DATA SHOWN: Begin

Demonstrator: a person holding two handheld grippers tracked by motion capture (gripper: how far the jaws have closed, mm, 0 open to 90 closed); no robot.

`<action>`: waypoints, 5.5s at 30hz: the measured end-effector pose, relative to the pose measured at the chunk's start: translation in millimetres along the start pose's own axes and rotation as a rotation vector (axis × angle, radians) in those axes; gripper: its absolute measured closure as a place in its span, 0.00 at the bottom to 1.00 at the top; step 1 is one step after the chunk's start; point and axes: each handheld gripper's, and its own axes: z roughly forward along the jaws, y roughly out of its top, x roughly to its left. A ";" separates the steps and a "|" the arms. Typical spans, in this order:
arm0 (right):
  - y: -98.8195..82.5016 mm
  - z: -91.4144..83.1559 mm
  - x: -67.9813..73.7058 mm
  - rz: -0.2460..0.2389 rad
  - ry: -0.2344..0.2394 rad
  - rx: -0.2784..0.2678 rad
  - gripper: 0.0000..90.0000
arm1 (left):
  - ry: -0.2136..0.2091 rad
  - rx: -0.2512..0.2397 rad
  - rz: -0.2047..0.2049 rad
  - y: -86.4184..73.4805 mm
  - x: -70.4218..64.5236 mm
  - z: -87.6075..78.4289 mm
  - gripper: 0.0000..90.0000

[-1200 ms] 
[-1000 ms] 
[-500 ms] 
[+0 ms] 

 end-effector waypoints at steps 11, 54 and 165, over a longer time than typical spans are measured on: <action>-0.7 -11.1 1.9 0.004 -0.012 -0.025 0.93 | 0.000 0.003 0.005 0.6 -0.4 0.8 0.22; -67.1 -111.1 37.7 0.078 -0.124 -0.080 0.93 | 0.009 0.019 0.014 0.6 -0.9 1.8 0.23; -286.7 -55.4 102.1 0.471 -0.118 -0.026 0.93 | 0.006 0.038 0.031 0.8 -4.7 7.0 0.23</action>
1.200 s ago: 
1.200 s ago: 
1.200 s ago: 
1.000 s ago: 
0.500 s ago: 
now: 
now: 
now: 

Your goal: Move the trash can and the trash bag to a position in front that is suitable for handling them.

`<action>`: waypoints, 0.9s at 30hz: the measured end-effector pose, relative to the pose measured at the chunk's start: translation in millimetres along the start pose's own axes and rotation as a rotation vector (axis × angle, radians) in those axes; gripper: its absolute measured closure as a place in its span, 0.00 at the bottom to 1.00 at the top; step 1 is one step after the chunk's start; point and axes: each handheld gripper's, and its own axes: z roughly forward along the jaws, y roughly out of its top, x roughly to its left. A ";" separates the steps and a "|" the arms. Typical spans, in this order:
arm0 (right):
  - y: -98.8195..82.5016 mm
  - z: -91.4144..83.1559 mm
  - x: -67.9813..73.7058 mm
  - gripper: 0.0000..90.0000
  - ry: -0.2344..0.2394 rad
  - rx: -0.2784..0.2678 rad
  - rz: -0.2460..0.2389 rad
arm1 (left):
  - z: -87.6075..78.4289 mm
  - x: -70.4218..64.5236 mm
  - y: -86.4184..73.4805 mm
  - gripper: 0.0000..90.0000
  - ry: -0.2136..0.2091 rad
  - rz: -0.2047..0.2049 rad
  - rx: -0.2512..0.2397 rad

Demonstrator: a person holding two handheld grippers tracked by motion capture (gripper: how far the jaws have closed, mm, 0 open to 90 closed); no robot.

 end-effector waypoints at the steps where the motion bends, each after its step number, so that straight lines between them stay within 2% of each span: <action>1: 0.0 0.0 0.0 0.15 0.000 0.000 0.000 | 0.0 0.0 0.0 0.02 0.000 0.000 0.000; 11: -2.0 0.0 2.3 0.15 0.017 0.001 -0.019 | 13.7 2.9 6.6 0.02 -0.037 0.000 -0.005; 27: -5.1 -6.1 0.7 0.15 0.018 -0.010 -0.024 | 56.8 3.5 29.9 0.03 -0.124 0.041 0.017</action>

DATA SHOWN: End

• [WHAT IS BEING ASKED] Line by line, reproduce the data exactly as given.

• [WRITTEN RESPONSE]
Demonstrator: a person holding two handheld grippers tracked by motion capture (gripper: how far the jaws have closed, mm, 0 open to 90 closed); no robot.

`<action>`: waypoints, 5.5s at 30hz: the measured end-effector pose, relative to the pose measured at the chunk's start: translation in millimetres along the start pose's own axes and rotation as a rotation vector (axis × angle, radians) in those axes; gripper: its absolute measured closure as a place in its span, 0.00 at the bottom to 1.00 at the top; step 1 is one step after the chunk's start; point and axes: each handheld gripper's, and its own axes: z roughly forward along the jaws, y roughly out of its top, x roughly to its left. A ";" separates the steps and a "|" the arms. Typical spans, in this order:
arm0 (right):
  - y: -98.8195..82.5016 mm
  - z: -91.4144..83.1559 mm
  - x: -67.9813..73.7058 mm
  - rz: -0.2460..0.2389 rad
  - ry: -0.2344..0.2394 rad
  - rx: -0.2784..0.2678 rad
  - gripper: 0.0000..90.0000
arm1 (left):
  - ry: -0.2136..0.2091 rad
  - rx: -0.2512..0.2397 rad
  - rz: -0.2047..0.2049 rad
  - y: -86.4184..73.4805 mm
  - x: -70.4218..64.5236 mm
  - z: -87.6075..78.4289 mm
  - gripper: 0.0000..90.0000

[-1200 ms] 
[-1000 ms] 
[-500 ms] 
[+0 ms] 

 end-effector waypoints at steps 11, 54 and 165, over a longer time than typical spans are measured on: <action>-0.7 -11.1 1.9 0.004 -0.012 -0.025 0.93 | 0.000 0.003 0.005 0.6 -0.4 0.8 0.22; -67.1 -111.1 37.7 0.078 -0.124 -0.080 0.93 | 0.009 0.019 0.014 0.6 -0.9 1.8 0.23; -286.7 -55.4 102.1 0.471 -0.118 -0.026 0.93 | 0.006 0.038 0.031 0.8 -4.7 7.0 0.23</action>
1.200 s ago: 
1.200 s ago: 
1.200 s ago: 
1.000 s ago: 
0.500 s ago: 
now: 
now: 
now: 

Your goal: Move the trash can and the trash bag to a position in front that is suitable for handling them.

`<action>`: waypoints, 0.9s at 30hz: the measured end-effector pose, relative to the pose measured at the chunk's start: translation in millimetres along the start pose's own axes and rotation as a rotation vector (axis × angle, radians) in those axes; gripper: its absolute measured closure as a place in its span, 0.00 at the bottom to 1.00 at the top; step 1 is one step after the chunk's start; point and axes: each handheld gripper's, and its own axes: z roughly forward along the jaws, y roughly out of its top, x roughly to its left. A ";" separates the steps and a "|" the arms. Typical spans, in this order:
arm0 (right):
  - y: -98.8195..82.5016 mm
  - z: -91.4144..83.1559 mm
  - x: -67.9813..73.7058 mm
  - gripper: 0.0000..90.0000
  - ry: -0.2344..0.2394 rad
  - rx: -0.2784..0.2678 rad
  - rz: -0.2460..0.2389 rad
arm1 (left):
  - z: -87.6075..78.4289 mm
  - x: -70.4218..64.5236 mm
  - y: -86.4184..73.4805 mm
  - gripper: 0.0000..90.0000
  - ry: -0.2136..0.2091 rad
  - rz: -0.2047..0.2049 rad
  - rx: -0.2512..0.2397 rad

Demonstrator: a person holding two handheld grippers tracked by motion capture (gripper: how far the jaws have closed, mm, 0 open to 90 closed); no robot.

 end-effector waypoints at the steps where the motion bends, each after its step number, so that straight lines between them stay within 2% of each span: <action>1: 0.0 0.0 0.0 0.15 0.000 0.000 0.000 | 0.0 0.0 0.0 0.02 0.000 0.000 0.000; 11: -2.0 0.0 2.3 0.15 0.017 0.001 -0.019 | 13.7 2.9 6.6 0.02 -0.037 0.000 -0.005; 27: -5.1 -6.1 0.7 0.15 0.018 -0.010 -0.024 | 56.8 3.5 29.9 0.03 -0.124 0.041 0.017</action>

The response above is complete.